Is cumbia the new punk? How Son Rompe Pera gets crowds moshing to marimbas at El Barrio, and why it’s good for business and for the economy.
We had high hopes for the marimba march Son Rompe Pera on a gorgeous Saturday afternoon in downtown Seattle. But the marimba is not one of the most popular instruments in our culture.
Most of us have forgotten Son Rompe Pera, the marimba orchestra that performed at the 2008 Olympics Opening Ceremony. Those marimba pieces were broadcast on TV. And that’s what Son Rompe Pera is supposed to do for young people.
Son Rompe Pera, made up of young, gifted musicians, creates an experience for young people that combines classical music, poetry and dance into one performance. It’s called “El Barrio,” (Latin for “the neighborhood”) and it’s happening this Saturday.
There were about 2,200 marimba players in a packed crowd in an open air and heated tent city along Lake Washington at the edge of downtown Seattle to make up Son Rompe Pera’s “Marimba in the Hood” show.

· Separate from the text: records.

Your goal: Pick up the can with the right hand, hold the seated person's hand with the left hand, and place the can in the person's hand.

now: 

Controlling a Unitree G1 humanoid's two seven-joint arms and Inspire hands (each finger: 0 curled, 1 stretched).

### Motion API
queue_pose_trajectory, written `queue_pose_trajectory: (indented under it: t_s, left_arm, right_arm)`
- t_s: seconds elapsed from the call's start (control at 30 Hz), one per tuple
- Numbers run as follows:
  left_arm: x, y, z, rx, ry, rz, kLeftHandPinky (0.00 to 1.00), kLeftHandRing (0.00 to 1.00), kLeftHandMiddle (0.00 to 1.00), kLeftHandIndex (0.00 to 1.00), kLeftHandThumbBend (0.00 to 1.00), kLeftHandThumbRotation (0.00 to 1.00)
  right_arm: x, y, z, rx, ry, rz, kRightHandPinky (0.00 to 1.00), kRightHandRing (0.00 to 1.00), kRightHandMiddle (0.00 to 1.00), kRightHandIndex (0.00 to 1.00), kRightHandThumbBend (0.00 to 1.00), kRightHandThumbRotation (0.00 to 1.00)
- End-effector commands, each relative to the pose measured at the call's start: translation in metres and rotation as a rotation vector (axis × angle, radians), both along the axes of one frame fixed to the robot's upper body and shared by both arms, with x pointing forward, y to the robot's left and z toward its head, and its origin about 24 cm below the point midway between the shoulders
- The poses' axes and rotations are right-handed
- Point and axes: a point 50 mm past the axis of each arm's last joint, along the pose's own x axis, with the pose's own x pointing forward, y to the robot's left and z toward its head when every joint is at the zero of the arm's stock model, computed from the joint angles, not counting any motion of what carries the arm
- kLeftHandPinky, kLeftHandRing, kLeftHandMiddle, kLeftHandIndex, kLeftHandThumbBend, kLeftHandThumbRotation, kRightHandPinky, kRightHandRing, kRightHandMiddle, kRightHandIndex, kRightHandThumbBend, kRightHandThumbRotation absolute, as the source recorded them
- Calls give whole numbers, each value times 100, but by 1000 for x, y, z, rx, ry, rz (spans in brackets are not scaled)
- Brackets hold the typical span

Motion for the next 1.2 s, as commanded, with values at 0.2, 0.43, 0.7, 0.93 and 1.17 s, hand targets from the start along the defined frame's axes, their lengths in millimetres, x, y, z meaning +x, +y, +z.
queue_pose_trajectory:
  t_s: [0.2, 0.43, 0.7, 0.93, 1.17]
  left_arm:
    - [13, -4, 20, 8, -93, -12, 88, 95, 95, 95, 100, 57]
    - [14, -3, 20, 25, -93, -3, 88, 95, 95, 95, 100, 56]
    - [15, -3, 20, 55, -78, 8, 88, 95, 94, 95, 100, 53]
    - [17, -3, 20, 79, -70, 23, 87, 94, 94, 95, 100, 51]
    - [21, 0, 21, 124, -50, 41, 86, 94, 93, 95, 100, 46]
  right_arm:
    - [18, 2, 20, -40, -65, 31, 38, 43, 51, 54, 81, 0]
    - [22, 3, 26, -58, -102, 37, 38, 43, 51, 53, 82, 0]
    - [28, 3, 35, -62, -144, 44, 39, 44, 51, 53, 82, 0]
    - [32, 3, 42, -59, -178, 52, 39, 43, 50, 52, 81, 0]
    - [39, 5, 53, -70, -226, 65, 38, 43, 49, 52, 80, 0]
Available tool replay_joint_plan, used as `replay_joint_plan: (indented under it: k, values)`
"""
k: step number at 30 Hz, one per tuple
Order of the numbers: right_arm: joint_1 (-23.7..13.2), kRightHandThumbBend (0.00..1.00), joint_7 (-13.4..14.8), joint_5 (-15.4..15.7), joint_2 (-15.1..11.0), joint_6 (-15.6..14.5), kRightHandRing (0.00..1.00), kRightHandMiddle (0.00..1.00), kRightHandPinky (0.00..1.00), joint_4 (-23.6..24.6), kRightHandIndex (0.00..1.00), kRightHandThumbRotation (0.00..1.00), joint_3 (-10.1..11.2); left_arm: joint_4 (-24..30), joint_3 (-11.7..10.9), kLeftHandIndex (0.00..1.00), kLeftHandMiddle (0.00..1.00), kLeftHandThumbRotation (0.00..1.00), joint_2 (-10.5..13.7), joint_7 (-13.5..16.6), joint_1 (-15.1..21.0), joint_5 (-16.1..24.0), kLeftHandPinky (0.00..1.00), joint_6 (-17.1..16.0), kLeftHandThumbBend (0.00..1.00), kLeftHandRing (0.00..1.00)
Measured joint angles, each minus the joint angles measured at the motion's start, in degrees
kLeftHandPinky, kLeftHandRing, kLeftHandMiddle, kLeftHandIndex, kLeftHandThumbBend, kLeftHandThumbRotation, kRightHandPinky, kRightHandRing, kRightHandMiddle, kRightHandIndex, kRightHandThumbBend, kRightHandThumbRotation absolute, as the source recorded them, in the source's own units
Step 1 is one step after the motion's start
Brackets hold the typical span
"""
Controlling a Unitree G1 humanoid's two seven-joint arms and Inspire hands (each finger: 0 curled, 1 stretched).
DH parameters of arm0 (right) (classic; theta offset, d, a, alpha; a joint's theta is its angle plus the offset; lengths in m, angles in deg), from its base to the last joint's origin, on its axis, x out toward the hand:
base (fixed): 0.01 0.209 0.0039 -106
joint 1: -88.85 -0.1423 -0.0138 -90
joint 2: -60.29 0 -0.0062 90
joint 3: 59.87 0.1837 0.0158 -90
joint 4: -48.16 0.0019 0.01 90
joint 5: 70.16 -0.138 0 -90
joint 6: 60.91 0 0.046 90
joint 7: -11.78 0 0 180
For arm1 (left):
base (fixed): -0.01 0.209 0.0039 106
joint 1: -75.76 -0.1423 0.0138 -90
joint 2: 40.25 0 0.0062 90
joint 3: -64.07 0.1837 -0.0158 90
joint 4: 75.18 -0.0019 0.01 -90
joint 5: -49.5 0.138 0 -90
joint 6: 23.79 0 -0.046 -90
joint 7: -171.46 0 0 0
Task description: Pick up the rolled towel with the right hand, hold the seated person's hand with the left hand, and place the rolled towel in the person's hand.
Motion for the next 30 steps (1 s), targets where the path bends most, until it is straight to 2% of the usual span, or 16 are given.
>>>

Son, the marimba and marimba percussion player and owner of the marimba orchestra told me this is an important event for the marimba community in general. He said Son was tired of seeing marimba musicians play in small intimate settings.
“The marimba is great as a percussion instrument, but we feel like it’s not part of the music culture that we want to create…The marimba is not the most popular instrument in our culture,” he said.
“We think that we want to have an open concert, one that is much bigger in scope and has people from around the world,” he said. “In the last two years we’ve had over 100 marimba orchestras around the world come to Seattle. We have over 30 marimba orchestras in the U.S. and over 600 marimbas in Spain.”